» **TO DO**
Wherever the string "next" shows up in the data below, copy the whole line.
------ RAW DATA ------
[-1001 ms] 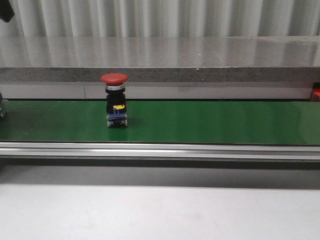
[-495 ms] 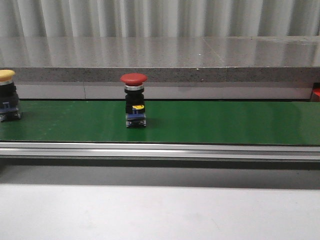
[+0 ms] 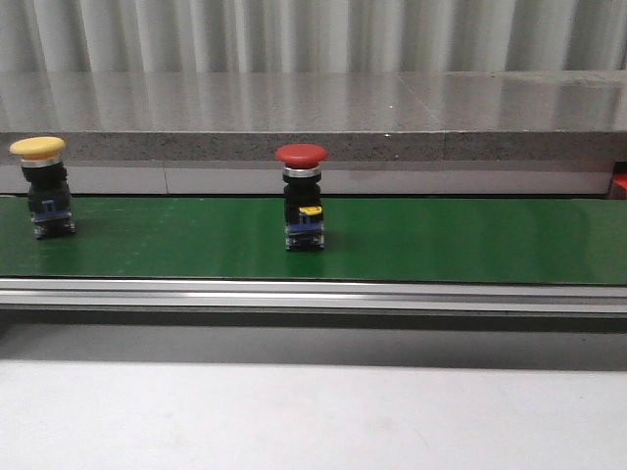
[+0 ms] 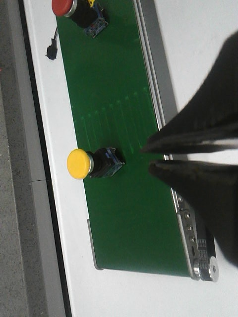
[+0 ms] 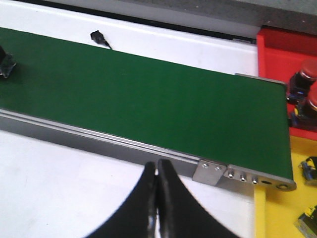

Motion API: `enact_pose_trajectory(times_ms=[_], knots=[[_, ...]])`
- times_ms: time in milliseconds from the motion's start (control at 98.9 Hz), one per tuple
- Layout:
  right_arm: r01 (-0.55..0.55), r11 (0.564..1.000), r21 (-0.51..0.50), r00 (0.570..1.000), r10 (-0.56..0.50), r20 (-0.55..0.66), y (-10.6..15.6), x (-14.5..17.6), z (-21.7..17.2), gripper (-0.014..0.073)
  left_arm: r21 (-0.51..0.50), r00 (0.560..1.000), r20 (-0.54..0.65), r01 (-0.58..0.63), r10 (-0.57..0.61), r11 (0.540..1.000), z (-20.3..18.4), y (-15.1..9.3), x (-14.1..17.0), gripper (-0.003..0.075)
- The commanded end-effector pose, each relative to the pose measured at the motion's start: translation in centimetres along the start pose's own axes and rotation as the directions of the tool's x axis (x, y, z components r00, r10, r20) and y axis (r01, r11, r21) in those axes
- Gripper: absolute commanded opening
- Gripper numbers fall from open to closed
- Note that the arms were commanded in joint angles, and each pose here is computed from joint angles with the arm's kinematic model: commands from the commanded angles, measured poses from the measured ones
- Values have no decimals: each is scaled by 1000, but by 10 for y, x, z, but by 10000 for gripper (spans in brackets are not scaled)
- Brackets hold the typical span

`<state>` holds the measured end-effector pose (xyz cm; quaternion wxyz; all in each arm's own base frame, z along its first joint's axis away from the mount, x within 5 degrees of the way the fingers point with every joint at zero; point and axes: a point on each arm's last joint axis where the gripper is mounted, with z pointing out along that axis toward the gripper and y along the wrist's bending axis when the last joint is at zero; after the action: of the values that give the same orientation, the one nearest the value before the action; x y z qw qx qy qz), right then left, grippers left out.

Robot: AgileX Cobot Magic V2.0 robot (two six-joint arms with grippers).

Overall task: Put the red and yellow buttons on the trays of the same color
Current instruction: 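Lower the right gripper onto the red button at the belt end and grasp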

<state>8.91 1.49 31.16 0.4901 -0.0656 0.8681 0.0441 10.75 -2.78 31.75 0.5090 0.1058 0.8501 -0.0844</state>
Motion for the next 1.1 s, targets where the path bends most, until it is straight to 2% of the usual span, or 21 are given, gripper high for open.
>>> enact_pose_trajectory(times_ms=[0,81,273,344,536,768,1092], knots=[[39,999,-25,999,-38,23,4,-32,8,-41,1,993,118,7,-7,1000,-6,-1,-15,-6],[54,997,-49,997,-57,-52,9,-48,24,48,1,993,118,7,-7,1000,-6,-1,-15,-6],[85,991,-103,972,-105,-210,26,-90,67,470,1,993,118,7,-7,1000,-6,-1,-15,-6],[94,987,-127,961,-123,-247,35,-103,82,563,1,993,118,7,-7,1000,-6,-1,-15,-6],[101,975,-197,929,-164,-332,63,-131,121,579,1,993,118,7,-7,1000,-6,-1,-15,-6],[75,962,-261,884,-185,-430,92,-150,161,579,1,993,118,7,-7,1000,-6,-1,-15,-6],[38,968,-248,818,-173,-549,105,-145,213,579,1,993,118,7,-7,1000,-6,-1,-15,-6]])
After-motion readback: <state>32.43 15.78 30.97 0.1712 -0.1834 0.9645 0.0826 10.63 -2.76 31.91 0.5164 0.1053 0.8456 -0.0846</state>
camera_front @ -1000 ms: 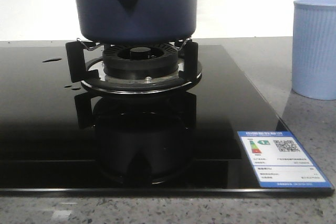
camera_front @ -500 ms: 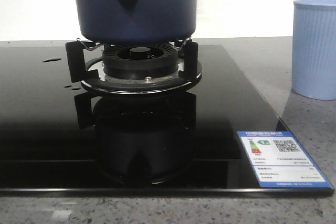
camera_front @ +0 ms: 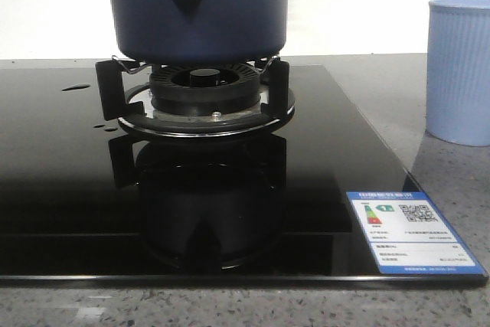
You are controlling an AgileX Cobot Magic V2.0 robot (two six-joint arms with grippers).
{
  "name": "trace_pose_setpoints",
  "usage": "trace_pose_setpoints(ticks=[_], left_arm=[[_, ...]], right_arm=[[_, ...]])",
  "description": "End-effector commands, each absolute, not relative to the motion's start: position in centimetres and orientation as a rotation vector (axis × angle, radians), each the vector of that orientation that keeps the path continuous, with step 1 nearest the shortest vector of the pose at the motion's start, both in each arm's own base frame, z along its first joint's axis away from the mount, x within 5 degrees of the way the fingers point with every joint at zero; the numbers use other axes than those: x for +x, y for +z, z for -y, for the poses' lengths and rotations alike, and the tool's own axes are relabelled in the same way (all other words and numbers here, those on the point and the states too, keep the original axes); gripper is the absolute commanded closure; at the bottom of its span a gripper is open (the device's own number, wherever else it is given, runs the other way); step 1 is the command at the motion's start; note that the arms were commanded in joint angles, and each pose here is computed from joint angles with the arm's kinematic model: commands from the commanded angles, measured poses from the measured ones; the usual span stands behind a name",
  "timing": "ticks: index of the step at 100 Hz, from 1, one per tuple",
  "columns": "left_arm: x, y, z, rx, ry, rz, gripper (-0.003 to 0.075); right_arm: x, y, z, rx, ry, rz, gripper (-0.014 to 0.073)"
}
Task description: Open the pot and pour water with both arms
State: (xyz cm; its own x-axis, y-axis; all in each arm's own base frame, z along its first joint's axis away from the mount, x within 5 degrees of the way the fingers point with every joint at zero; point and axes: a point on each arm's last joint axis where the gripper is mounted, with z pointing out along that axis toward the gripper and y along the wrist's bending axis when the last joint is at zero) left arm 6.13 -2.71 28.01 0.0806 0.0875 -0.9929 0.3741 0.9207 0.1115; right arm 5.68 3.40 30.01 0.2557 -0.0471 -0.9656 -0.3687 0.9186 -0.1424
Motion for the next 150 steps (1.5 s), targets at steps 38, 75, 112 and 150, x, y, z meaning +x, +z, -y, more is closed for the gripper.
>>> trace_pose_setpoints(ticks=[38, 75, 112, 150], left_arm=[[6.8, 20.7, 2.3, 0.284, -0.226, -1.611, 0.0739], [5.2, 17.7, 1.2, 0.227, -0.164, -1.767, 0.0739], [5.3, 17.7, 0.9, 0.141, -0.147, -1.774, 0.0739], [5.3, 17.7, 0.9, 0.141, -0.147, -1.774, 0.0739]], right_arm=[[5.6, 30.9, -3.4, -0.363, 0.234, -1.281, 0.0662], [5.6, 30.9, -3.4, -0.363, 0.234, -1.281, 0.0662], [5.6, 30.9, -3.4, -0.363, 0.234, -1.281, 0.0662], [5.6, 30.9, -3.4, -0.363, 0.234, -1.281, 0.0662]])
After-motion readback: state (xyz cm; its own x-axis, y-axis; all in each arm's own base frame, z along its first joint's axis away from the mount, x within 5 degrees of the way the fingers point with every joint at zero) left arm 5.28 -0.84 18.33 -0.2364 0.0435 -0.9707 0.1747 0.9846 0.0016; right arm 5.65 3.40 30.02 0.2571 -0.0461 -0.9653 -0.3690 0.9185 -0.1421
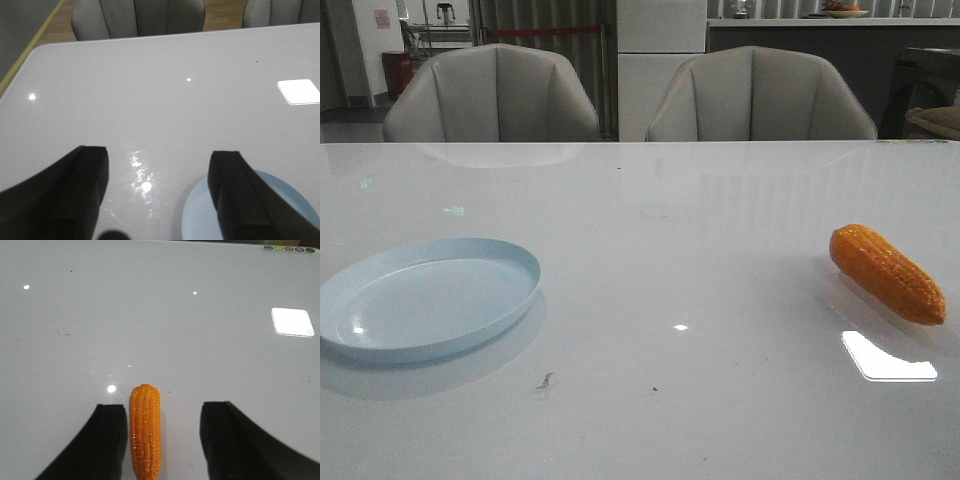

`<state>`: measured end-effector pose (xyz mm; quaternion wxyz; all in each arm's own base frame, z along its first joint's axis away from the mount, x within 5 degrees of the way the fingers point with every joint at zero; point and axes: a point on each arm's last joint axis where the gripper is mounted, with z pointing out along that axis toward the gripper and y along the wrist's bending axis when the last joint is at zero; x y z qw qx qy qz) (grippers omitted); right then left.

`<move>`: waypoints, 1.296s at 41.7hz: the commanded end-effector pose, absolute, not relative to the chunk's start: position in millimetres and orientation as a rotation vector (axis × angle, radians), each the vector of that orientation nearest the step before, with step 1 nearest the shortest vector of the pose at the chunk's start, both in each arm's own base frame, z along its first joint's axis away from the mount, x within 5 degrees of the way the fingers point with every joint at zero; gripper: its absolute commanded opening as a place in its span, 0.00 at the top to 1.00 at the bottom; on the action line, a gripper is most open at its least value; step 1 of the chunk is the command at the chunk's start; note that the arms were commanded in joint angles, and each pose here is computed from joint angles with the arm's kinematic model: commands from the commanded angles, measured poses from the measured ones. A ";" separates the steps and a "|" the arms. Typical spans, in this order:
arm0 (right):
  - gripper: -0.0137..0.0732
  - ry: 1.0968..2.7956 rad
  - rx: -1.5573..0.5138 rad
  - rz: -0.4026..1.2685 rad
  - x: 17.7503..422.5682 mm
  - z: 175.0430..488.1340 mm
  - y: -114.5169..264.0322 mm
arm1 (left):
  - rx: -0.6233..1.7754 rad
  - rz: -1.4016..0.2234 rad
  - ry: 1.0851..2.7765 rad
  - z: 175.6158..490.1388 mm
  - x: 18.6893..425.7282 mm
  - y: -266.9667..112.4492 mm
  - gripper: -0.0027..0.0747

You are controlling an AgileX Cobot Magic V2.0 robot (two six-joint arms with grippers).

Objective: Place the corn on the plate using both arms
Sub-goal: 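Open the left gripper and lower it onto the rim of the light blue plate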

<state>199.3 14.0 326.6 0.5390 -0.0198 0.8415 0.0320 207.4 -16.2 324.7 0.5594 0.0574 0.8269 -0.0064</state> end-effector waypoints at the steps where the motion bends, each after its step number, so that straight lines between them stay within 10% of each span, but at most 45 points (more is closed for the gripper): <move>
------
» **WRITTEN REPLY**
Motion for the next 1.1 s, targets where the path bends most, until it is straight to 2% of the usual span, or 21 are given, gripper high for open.
Motion for the next 150 steps (1.5 s), targets at steps 38, 75, 112 and 150, x, y, z meaning +x, +z, -y, more is closed for the gripper.

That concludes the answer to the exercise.